### Aim of the task
Omit all pictures. Copy exactly the lines from the line containing "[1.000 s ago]" to the end of the listing, with both ends included.

### Given material
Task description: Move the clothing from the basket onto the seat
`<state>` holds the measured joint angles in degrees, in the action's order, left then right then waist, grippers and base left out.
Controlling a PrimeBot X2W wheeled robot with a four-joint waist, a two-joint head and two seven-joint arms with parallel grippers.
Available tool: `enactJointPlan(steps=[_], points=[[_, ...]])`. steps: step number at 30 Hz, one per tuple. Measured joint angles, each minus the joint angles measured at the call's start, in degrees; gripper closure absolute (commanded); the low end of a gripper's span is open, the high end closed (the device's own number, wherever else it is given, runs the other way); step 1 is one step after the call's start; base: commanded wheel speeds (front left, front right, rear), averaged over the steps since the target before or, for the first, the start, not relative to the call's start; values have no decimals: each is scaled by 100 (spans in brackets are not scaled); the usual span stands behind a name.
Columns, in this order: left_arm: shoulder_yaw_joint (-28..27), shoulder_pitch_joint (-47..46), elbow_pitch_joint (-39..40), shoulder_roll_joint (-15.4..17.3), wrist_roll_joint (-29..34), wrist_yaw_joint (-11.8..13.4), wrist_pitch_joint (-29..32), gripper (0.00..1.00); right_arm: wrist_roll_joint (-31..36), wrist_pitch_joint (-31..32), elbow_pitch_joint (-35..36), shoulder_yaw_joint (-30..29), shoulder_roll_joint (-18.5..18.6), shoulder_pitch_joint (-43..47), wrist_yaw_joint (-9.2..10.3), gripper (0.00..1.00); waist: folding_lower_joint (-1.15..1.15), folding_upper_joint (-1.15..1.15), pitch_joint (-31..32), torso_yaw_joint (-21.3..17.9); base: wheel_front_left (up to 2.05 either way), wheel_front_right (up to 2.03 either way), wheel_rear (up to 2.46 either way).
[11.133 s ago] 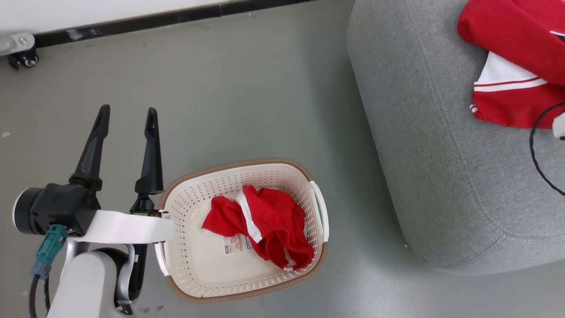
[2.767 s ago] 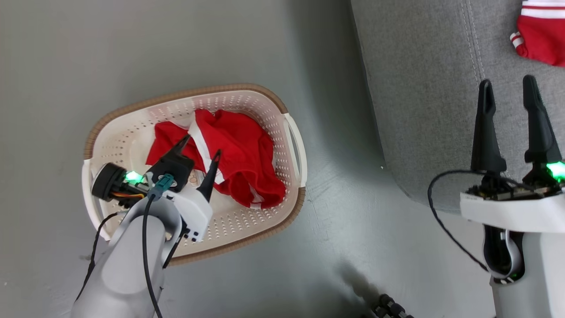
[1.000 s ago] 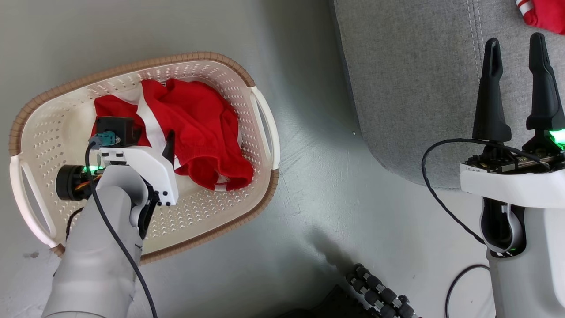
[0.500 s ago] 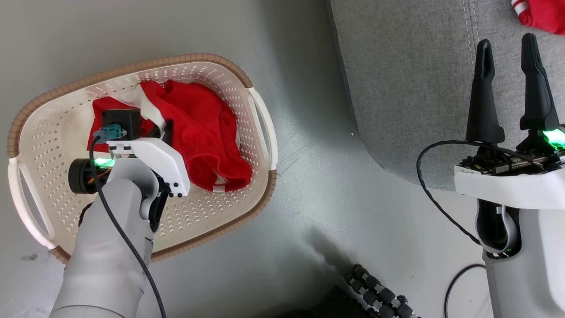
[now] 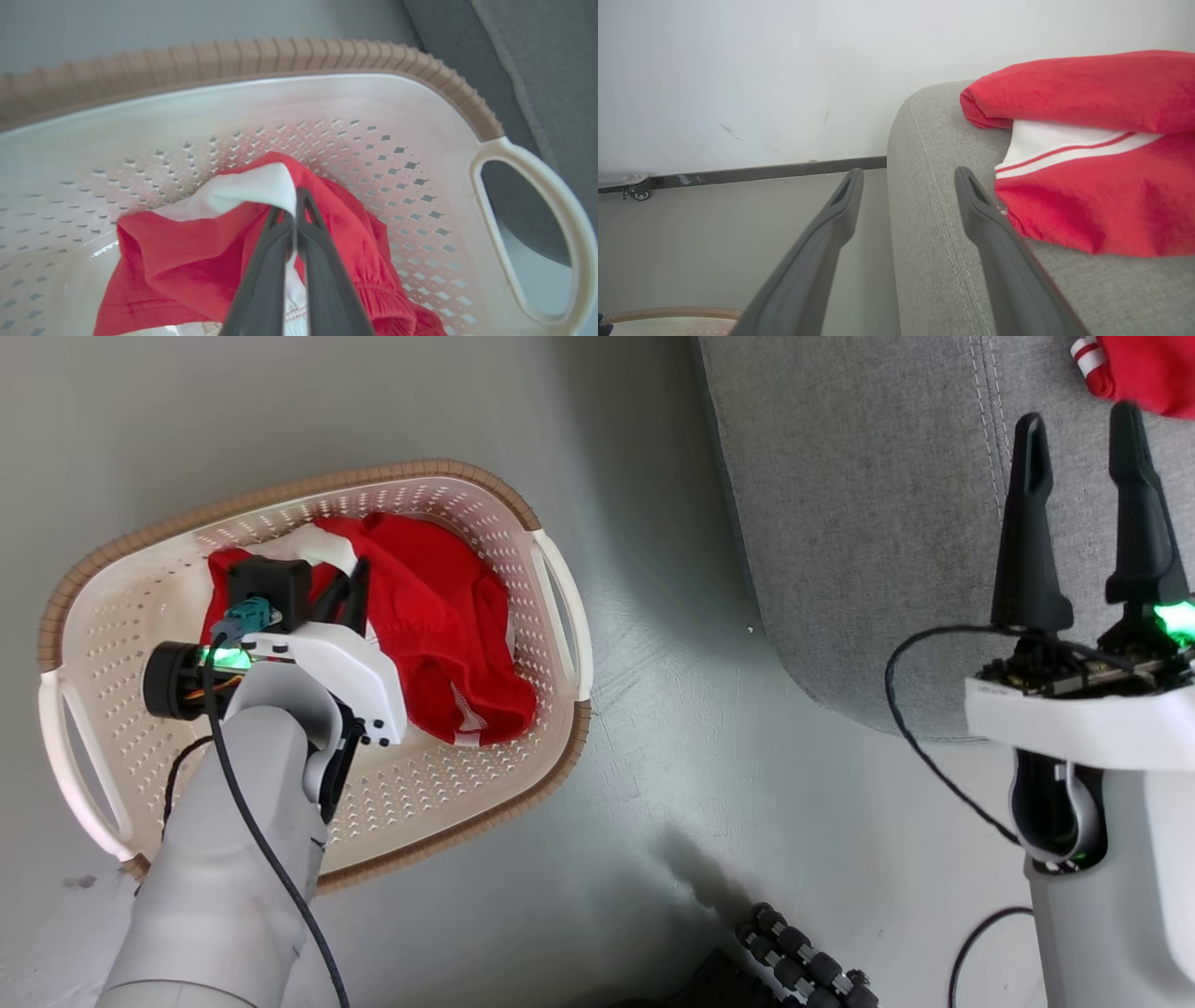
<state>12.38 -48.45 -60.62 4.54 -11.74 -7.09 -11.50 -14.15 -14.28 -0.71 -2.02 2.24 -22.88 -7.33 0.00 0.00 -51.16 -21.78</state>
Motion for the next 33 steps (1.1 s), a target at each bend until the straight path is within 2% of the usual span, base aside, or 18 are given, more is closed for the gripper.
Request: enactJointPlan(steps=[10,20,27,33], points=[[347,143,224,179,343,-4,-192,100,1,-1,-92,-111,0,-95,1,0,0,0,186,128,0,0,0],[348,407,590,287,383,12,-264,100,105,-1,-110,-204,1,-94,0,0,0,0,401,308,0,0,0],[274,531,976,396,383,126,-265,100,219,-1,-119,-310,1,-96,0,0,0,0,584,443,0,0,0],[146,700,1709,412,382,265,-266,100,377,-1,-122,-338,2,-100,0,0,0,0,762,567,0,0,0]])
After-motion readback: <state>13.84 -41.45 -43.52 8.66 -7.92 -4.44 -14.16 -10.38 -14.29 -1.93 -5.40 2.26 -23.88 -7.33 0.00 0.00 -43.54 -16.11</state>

### Reply
[1.000 s ago] 
[0.500 s ago] 
[now] 
<state>12.38 -48.45 -60.62 4.54 -11.74 -7.09 -11.50 -14.15 -14.28 -0.71 -2.02 2.24 -22.88 -7.33 0.00 0.00 -51.16 -21.78</state>
Motion for the next 33 steps (1.1 s), a target at each bend until the straight path is within 2% of the usual span, base aside, or 18 are given, more is closed for the gripper.
Request: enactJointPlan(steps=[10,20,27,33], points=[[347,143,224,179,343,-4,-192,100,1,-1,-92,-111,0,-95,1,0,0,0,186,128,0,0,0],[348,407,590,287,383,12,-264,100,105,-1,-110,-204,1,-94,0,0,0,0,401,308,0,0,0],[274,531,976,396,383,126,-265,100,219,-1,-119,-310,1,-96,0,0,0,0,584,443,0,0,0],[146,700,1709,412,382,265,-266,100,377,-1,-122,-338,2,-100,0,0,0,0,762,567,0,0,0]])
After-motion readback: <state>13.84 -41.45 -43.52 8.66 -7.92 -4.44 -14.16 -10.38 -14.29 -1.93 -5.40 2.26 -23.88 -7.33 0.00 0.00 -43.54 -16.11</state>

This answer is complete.